◆ **EXERCISE**
Each line below needs to be restated word for word.

◆ **EXERCISE INPUTS**
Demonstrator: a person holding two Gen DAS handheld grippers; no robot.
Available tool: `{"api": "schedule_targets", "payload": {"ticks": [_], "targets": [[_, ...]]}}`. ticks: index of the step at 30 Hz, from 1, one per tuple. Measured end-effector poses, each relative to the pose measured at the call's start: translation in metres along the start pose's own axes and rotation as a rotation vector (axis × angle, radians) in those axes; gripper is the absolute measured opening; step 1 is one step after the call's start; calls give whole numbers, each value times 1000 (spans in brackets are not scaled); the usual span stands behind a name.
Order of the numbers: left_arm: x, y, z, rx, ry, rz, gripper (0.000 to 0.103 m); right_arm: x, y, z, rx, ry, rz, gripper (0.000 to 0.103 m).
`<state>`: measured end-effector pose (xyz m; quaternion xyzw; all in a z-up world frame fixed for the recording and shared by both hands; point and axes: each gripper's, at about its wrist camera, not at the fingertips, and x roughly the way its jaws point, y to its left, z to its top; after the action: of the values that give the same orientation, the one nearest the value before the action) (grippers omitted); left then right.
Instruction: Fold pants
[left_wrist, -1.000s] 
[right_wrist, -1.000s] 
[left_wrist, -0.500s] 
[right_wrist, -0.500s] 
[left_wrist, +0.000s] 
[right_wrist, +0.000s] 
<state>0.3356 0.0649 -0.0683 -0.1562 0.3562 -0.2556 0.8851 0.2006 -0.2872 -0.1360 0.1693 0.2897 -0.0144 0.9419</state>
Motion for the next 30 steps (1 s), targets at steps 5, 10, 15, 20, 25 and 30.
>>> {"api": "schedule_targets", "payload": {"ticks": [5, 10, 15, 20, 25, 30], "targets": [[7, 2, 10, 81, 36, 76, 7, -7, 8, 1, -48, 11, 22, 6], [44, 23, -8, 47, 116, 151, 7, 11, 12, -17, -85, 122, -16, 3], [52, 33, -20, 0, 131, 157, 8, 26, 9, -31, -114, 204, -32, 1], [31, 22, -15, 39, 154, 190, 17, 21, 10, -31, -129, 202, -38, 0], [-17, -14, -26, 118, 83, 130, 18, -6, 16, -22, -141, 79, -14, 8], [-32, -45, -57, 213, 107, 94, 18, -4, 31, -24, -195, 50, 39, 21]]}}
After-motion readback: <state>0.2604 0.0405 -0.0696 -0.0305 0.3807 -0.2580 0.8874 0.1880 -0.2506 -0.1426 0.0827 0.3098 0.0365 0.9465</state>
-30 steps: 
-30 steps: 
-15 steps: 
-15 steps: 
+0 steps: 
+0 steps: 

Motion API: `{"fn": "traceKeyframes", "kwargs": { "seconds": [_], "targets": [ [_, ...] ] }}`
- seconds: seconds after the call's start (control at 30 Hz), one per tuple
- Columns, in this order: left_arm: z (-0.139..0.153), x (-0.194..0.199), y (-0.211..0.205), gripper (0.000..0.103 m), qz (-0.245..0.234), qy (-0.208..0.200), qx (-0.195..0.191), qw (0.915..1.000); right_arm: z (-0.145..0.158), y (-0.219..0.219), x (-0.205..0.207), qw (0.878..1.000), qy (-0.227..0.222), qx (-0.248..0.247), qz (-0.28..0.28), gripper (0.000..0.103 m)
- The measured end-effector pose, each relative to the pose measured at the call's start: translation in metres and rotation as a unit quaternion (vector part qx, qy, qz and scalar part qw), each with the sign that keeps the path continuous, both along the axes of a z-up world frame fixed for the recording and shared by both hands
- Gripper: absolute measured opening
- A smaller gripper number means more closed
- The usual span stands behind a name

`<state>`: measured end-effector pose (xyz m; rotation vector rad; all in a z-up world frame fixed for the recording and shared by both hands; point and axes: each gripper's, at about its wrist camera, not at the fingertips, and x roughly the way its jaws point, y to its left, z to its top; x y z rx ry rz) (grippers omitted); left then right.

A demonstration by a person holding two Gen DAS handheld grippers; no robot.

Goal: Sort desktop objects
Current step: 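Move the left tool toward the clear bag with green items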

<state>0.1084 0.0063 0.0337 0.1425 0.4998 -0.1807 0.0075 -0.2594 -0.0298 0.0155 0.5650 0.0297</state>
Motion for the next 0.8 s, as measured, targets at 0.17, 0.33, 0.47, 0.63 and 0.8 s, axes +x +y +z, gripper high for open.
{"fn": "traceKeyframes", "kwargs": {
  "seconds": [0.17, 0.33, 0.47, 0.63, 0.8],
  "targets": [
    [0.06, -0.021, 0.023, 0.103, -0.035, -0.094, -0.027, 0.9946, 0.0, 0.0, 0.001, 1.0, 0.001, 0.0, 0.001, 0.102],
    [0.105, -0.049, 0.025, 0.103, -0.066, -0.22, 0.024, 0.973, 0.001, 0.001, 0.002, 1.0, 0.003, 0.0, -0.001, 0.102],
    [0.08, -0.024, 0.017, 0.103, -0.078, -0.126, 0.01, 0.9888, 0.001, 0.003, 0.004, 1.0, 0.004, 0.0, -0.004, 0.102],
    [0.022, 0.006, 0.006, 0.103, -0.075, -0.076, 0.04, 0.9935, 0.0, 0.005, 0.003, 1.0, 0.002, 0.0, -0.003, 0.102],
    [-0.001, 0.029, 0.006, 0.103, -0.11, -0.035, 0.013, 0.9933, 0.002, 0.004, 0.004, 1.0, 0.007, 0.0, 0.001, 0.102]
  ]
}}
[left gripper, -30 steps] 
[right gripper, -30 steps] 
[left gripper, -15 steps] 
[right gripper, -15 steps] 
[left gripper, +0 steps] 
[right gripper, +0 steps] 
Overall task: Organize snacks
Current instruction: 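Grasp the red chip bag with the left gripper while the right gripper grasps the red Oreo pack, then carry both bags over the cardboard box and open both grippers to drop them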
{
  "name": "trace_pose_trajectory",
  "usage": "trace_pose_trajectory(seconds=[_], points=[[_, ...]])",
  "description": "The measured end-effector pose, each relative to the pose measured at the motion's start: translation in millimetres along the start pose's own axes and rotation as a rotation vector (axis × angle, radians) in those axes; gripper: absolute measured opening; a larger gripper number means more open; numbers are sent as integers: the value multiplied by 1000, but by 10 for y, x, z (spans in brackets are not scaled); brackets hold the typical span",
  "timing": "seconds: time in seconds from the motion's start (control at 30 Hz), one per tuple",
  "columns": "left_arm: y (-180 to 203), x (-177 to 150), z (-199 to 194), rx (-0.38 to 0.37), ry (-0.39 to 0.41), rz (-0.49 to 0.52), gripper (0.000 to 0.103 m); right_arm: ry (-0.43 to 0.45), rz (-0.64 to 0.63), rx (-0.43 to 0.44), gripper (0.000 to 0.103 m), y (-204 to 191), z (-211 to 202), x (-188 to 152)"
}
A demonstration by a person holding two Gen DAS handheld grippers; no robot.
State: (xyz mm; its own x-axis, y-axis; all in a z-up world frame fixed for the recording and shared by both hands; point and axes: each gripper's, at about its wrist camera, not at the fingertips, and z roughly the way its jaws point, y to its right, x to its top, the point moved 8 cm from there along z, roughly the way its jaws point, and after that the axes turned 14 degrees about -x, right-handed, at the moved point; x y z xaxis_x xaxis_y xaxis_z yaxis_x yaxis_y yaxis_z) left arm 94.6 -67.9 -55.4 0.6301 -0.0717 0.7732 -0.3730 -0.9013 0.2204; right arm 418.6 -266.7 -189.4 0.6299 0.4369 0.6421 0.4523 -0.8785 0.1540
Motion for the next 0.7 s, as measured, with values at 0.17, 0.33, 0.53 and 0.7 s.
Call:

◆ **RESULT OF THE TASK**
Demonstrator: a person holding two Gen DAS handheld grippers; no robot.
Available tool: `{"api": "schedule_targets", "payload": {"ticks": [_], "targets": [[_, ...]]}}`. ticks: index of the step at 30 Hz, from 1, one per tuple. Measured end-effector poses, each relative to the pose measured at the call's start: translation in metres along the start pose's own axes and rotation as a rotation vector (axis × angle, radians) in those axes; gripper is the absolute measured opening; step 1 is one step after the call's start; calls give whole numbers, each value times 1000 (spans in brackets are not scaled); the usual span stands behind a name.
Order of the numbers: left_arm: x, y, z, rx, ry, rz, gripper (0.000 to 0.103 m); right_arm: x, y, z, rx, ry, rz, gripper (0.000 to 0.103 m).
`<state>`: measured end-effector pose (xyz m; quaternion xyzw; all in a z-up world frame fixed for the recording and shared by both hands; point and axes: each gripper's, at about its wrist camera, not at the fingertips, and x roughly the way its jaws point, y to its left, z to its top; after the action: of the values that give the same orientation, the one nearest the value before the action) (grippers omitted); left then right.
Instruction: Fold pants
[left_wrist, -1.000s] 
[right_wrist, -1.000s] 
[left_wrist, -0.500s] 
[right_wrist, -0.500s] 
[left_wrist, +0.000s] 
[right_wrist, +0.000s] 
<state>0.3356 0.0649 -0.0683 -0.1562 0.3562 -0.2556 0.8851 0.2006 -0.2872 -0.1360 0.1693 0.2897 -0.0144 0.9419</state>
Motion for the next 30 steps (1 s), targets at steps 5, 10, 15, 20, 25 and 30.
>>> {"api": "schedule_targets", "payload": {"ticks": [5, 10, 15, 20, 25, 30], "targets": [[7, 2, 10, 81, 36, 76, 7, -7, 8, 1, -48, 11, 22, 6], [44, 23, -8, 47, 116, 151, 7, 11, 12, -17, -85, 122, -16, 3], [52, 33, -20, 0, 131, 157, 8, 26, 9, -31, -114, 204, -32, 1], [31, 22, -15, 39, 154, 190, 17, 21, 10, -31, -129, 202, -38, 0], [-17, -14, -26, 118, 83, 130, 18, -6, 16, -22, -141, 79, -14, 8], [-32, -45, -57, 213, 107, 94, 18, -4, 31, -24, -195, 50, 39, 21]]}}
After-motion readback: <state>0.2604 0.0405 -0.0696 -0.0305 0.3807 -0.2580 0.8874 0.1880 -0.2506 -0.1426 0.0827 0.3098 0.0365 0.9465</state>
-30 steps: 
-30 steps: 
-15 steps: 
-15 steps: 
+0 steps: 
+0 steps: 

Motion API: `{"fn": "traceKeyframes", "kwargs": { "seconds": [_], "targets": [ [_, ...] ] }}`
- seconds: seconds after the call's start (control at 30 Hz), one per tuple
- Columns, in this order: left_arm: z (-0.139..0.153), x (-0.194..0.199), y (-0.211..0.205), gripper (0.000..0.103 m), qz (-0.245..0.234), qy (-0.208..0.200), qx (-0.195..0.191), qw (0.915..1.000); right_arm: z (-0.145..0.158), y (-0.219..0.219), x (-0.205..0.207), qw (0.878..1.000), qy (-0.227..0.222), qx (-0.248..0.247), qz (-0.28..0.28), gripper (0.000..0.103 m)
- The measured end-effector pose, each relative to the pose measured at the call's start: translation in metres and rotation as a unit quaternion (vector part qx, qy, qz and scalar part qw), each with the sign that keeps the path continuous, both along the axes of a z-up world frame fixed for the recording and shared by both hands
- Gripper: absolute measured opening
- A smaller gripper number means more closed
- The usual span stands behind a name

`<state>`: measured end-effector pose (xyz m; rotation vector rad; all in a z-up world frame fixed for the recording and shared by both hands; point and axes: each gripper's, at about its wrist camera, not at the fingertips, and x roughly the way its jaws point, y to its left, z to its top; x y z rx ry rz) (grippers omitted); left then right.

A demonstration by a person holding two Gen DAS handheld grippers; no robot.

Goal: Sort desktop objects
Current step: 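Move the left tool toward the clear bag with green items
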
<state>0.1084 0.0063 0.0337 0.1425 0.4998 -0.1807 0.0075 -0.2594 -0.0298 0.0155 0.5650 0.0297</state>
Motion for the next 0.8 s, as measured, targets at 0.17, 0.33, 0.47, 0.63 and 0.8 s, axes +x +y +z, gripper high for open.
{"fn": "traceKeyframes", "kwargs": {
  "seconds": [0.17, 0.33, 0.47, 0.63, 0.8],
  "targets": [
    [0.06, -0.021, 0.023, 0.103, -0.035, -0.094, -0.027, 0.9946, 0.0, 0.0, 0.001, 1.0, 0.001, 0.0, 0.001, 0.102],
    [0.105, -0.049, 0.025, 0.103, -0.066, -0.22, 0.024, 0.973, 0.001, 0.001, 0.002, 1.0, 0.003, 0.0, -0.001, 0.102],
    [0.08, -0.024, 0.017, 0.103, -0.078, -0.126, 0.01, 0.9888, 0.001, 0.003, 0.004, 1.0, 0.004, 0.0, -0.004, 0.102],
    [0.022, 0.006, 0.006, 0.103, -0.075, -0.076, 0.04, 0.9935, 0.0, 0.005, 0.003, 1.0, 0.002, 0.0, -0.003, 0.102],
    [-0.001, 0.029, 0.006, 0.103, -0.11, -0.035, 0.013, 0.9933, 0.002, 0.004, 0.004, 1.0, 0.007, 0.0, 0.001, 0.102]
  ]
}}
[left gripper, -30 steps] 
[right gripper, -30 steps] 
[left gripper, -15 steps] 
[right gripper, -15 steps] 
[left gripper, +0 steps] 
[right gripper, +0 steps] 
Overall task: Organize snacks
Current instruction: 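Grasp the red chip bag with the left gripper while the right gripper grasps the red Oreo pack, then carry both bags over the cardboard box and open both grippers to drop them
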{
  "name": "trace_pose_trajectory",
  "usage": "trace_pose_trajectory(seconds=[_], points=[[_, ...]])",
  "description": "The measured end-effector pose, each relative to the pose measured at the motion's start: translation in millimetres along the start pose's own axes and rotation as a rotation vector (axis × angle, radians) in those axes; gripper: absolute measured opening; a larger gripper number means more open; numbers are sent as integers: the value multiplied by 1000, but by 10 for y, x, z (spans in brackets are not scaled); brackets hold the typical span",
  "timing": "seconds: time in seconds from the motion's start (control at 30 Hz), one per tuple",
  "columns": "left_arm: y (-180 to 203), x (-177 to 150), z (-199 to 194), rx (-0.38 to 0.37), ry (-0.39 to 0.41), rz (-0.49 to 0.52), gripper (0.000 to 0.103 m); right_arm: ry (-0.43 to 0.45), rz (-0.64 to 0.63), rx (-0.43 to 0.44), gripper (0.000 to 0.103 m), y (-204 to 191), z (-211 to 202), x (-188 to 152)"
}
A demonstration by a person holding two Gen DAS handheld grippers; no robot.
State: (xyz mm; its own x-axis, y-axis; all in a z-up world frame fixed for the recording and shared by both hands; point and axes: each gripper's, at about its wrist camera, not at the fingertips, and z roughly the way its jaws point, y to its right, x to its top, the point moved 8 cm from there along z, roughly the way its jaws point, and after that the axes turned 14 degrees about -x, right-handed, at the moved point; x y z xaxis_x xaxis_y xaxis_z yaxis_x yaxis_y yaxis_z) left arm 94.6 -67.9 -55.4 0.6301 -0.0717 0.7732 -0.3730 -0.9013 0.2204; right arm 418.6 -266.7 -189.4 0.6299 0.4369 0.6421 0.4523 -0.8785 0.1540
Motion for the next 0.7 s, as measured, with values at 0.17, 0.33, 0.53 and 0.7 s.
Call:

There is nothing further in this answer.